JOAN & JACKIE COLLINS | Offscreen
British actress Joan Collins launched her film career in the 1950s, achieved cult status with genre films in the 1970s (Tales From The Crypt, Empire of The Ants) and became a global celebrity in her role of the ice-cold vamp Alexis Colby in the long-running television soap Dynasty (1981-89). She owes these blow-dried, shoulder-padded heydays to a brace of steamy sensations from the British sexploitation industry, The Stud and The Bitch, in which she plays a nymphomaniac "bitch" and nightclub owner.
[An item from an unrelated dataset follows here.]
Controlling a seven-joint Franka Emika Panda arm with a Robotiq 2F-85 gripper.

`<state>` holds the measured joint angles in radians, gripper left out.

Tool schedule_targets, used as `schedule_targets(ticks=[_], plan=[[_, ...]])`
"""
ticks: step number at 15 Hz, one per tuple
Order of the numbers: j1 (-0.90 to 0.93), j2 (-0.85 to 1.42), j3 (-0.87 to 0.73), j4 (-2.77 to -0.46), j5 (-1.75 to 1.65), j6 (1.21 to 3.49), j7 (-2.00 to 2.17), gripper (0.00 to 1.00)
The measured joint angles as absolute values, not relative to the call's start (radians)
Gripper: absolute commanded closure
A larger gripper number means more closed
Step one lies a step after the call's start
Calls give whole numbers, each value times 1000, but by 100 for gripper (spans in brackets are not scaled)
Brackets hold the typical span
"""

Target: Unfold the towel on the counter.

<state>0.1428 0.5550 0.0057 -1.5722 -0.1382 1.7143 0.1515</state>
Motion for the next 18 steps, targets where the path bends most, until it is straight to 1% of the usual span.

Both films were adapted from the pulp fiction of Joan Collins' younger sister, Jackie Collins, author of bestselling novels about the dysfunctional sex lives of the rich and famous, and were produced by the then husbands of both women. A true family affair, in other words, revelling in camp dialogue, preposterous performances and softcore orgies, all set to a thumping disco beat. This plunge into the kitsch excesses of decadent late 70s London nightlife is the sort of superior trash they just don't make any more.
THE STUD
Joan Collins plays Fontaine Khaled, the trophy wife of a Middle Eastern businessman. She amuses herself by using her husband's money to buy a discotheque which she treats as a personal playground, and hires a young "stud" to manage the club. But it's clear that his job security hinges on him meeting her sexual demands.